The big news was the Lancer GSR, which had a high-performance turbocharged engine and would form the groundwork for the Lancer Evolution, commonly known as the Lancer Evo, which began in September of 1993. The Evo used the drivetrain of the Galant VR-4 rally car, and would soon prove its potential as a high performance competition machine.

All of the Lancer Evolutions has shared a two-liter, turbocharged engine and four-wheel drive system. The Evolutions, prior to version V, are the officially-approved models for Mitsubishi's efforts in the World Rally Championship's Group A class and SCCA Pro Rally Championship. The cars are built on the same platform as the other Lancers, but given many performance upgrades and mechanical improvements.

Lancer Evolutions continue to race in Group A and Group N classes.

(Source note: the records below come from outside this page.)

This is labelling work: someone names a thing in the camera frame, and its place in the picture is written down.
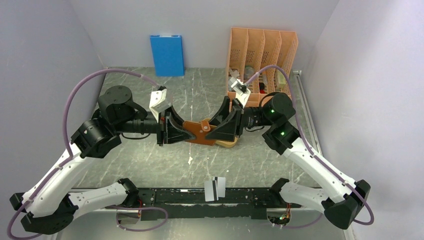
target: black stripe on card
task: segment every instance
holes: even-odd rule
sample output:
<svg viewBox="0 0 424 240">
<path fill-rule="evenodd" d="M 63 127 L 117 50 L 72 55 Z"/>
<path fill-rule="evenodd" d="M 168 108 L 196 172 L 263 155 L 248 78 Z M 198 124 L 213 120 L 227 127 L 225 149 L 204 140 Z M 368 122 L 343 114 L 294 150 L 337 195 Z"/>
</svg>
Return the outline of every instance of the black stripe on card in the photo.
<svg viewBox="0 0 424 240">
<path fill-rule="evenodd" d="M 218 196 L 217 196 L 217 182 L 216 181 L 212 181 L 212 189 L 213 189 L 213 199 L 215 201 L 218 201 Z"/>
</svg>

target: gray wall
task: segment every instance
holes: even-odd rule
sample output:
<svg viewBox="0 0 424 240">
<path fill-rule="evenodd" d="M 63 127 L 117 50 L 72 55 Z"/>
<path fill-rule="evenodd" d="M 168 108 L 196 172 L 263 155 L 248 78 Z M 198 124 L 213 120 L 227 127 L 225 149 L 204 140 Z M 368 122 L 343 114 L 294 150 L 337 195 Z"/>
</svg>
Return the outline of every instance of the gray wall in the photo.
<svg viewBox="0 0 424 240">
<path fill-rule="evenodd" d="M 424 239 L 423 22 L 422 1 L 340 0 L 302 76 L 324 155 L 371 184 L 358 240 Z"/>
<path fill-rule="evenodd" d="M 61 120 L 69 93 L 102 68 L 67 1 L 0 1 L 0 239 L 13 214 L 9 197 L 34 186 L 65 149 Z M 93 80 L 77 94 L 69 134 L 90 116 L 101 83 Z M 15 234 L 28 236 L 19 221 Z"/>
<path fill-rule="evenodd" d="M 106 66 L 153 67 L 149 35 L 181 34 L 185 66 L 224 68 L 230 27 L 295 31 L 295 69 L 339 0 L 71 0 Z"/>
</svg>

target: marble tabletop
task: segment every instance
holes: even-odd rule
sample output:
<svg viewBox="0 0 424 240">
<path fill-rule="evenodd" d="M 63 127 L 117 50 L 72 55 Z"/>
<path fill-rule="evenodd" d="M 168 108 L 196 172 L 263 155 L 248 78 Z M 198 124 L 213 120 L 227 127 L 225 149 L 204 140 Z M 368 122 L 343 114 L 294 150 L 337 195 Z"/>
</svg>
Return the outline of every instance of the marble tabletop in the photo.
<svg viewBox="0 0 424 240">
<path fill-rule="evenodd" d="M 124 67 L 142 73 L 167 87 L 178 114 L 187 121 L 212 117 L 226 95 L 224 68 L 188 68 L 182 77 L 156 77 L 151 67 Z M 300 123 L 309 142 L 317 141 L 307 124 L 305 105 L 301 102 L 296 78 L 294 100 Z M 100 94 L 115 85 L 132 90 L 133 100 L 149 109 L 153 87 L 140 78 L 122 73 L 107 74 Z M 296 125 L 294 117 L 290 119 Z M 143 140 L 121 138 L 122 144 L 75 185 L 76 188 L 101 188 L 118 179 L 129 178 L 140 188 L 203 188 L 204 181 L 225 177 L 227 187 L 270 187 L 279 178 L 287 178 L 308 187 L 318 184 L 292 161 L 269 149 L 262 134 L 266 131 L 244 132 L 232 148 L 178 142 L 159 146 L 156 136 Z"/>
</svg>

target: robotic arm
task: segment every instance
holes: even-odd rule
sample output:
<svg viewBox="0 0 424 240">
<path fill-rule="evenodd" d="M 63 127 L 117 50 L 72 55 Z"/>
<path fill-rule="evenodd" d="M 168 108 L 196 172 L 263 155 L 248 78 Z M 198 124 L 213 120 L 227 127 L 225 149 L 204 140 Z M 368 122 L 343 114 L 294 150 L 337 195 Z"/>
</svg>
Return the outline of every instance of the robotic arm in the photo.
<svg viewBox="0 0 424 240">
<path fill-rule="evenodd" d="M 160 146 L 181 141 L 202 144 L 201 140 L 234 141 L 236 136 L 242 135 L 244 128 L 259 126 L 270 126 L 262 136 L 271 149 L 294 161 L 322 187 L 305 187 L 280 178 L 270 191 L 282 202 L 317 210 L 324 213 L 336 227 L 347 229 L 364 206 L 348 185 L 354 186 L 365 200 L 370 185 L 364 180 L 355 181 L 348 177 L 318 152 L 314 151 L 314 155 L 311 155 L 307 151 L 299 131 L 288 122 L 295 114 L 295 109 L 286 94 L 271 93 L 271 100 L 263 106 L 245 107 L 249 89 L 238 79 L 231 78 L 230 82 L 236 92 L 231 111 L 230 99 L 226 96 L 219 111 L 208 122 L 211 131 L 201 137 L 183 127 L 185 122 L 174 110 L 165 87 L 161 86 L 151 93 L 150 111 L 133 102 L 129 88 L 109 88 L 99 97 L 99 109 L 92 118 L 85 121 L 72 135 L 70 144 L 73 158 L 66 164 L 61 164 L 69 157 L 65 151 L 44 178 L 53 171 L 55 173 L 38 195 L 25 206 L 26 215 L 21 220 L 24 229 L 27 232 L 49 235 L 63 230 L 74 219 L 97 209 L 112 205 L 135 207 L 138 204 L 138 189 L 128 178 L 120 179 L 107 187 L 68 193 L 92 165 L 121 144 L 122 133 L 156 134 L 156 141 Z M 345 182 L 340 182 L 327 168 L 313 159 L 315 156 L 319 156 L 333 171 L 343 175 Z M 29 191 L 15 193 L 10 198 L 16 211 L 30 199 L 43 179 Z"/>
</svg>

The seventh generation of the Lancer was introduced in 1995 and produced until 2000. It continued the Lancers successful formula of enjoying strong sales throughout the world. In Japan, the name for the sedan and wagon continued as the Libero; related Mirage models were still available. The Coupe was known as the Mirage Asti in Japan, and the Lancer Coupe in the rest of the world.

The Mitsubishi Lancer Evolution V is the only Mitsubishi to earn the WRC Constructors Championship for its marque. Tommi Makinen has claimed four WRC Drivers Championships, from 1996 through 2000, in a Mitsubishi Lancer Evolution (IV, V & VI). Makinen has driven Mitsubishi's in most of his WRC career. The exception being a Ford Escort RS Cosworth in 1994 and a Subaru Impreza WRC in 2002.

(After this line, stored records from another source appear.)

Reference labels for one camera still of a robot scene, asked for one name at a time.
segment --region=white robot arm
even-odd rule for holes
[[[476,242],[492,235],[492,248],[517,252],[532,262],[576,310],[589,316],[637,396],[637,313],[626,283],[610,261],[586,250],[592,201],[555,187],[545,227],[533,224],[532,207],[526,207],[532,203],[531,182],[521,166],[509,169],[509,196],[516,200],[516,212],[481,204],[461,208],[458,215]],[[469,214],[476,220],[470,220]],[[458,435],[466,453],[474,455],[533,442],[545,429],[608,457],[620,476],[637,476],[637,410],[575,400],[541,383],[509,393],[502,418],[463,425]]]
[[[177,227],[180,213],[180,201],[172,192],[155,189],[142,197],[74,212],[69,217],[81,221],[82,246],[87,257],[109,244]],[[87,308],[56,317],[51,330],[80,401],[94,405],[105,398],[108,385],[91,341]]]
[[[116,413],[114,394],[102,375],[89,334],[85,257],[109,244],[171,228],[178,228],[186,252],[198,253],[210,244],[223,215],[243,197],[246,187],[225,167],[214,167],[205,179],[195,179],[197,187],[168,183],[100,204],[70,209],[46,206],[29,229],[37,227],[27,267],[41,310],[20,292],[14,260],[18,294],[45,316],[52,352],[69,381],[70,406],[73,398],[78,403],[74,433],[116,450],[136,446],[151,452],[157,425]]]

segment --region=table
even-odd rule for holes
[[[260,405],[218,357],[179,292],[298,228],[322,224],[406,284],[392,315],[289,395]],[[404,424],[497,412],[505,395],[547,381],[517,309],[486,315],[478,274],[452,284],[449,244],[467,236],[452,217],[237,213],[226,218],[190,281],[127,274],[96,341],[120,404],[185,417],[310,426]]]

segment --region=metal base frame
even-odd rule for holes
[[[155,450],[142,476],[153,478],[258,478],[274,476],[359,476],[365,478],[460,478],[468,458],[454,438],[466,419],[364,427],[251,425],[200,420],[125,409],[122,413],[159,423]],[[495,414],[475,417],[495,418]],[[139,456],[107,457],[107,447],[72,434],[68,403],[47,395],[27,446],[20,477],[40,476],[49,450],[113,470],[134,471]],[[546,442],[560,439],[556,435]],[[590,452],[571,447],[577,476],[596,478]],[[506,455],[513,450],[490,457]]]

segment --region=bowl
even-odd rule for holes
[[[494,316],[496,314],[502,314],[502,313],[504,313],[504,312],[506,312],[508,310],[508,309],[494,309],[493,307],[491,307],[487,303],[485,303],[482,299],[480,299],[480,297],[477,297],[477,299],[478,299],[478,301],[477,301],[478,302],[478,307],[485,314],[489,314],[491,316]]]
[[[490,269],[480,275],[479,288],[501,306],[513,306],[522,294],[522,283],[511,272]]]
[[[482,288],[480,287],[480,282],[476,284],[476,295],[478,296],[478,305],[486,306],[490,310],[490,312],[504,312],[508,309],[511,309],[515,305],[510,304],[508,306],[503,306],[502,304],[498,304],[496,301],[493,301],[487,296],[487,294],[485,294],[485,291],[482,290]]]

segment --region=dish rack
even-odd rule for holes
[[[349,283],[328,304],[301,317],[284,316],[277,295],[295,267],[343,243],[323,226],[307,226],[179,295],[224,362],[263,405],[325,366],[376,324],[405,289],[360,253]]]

The eight generation of the Lancer was introduced in 2000 in Japan. Most of the other markets continued with the seventh generation. The 8th gen Lancer was available in a four-door sedan configuration or as a station wagon.

Styling changes for the Lancer occurred in 2004 and 2005 for the North American market. The grille was given more fins so it was closer in design to the American version of the Galant. The facia was changed slightly again in 2006.

The Sportback and Ralliart were introduced to the US in 2004. Both of these trim levels brought more equipped and bigger engines. The Sportback has a 160 horsepower engine and the Ralliart was just a little higher, at 162. For both, the suspension had been improved, resulting in better handling and performance. The cars were lowered and 16-inch alloy wheels could now be found on all four corners. Aerodynamic ground package, fog lamps, and front bucket seats completed the ensemble. The Ralliart was given clear rear tail lights and a rear deck spoiler, which did little except enhance the cars appearance. All Sportbacks were equipped with an INVECS-II automatic gearbox. The Ralliart had the five-speed manual as standard and the four-speed automatic as optional.

Slow sales and financial difficulties for Mitsubishi had the Sportback canceled after just one year.

The Mitsubishi Concept X was unveiled to the public at the 2005 Tokyo Motor Show; Concept-Sportback was shown a little while later at the Frankfurt Motor Show. The new lancer drew its design inspiration from both of these concepts, which was officially unveiled at the 2007 Detroit Motor Show. Sales for this generation of vehicle went on sale in the US in March of 2007. it is available as a four-door sedan.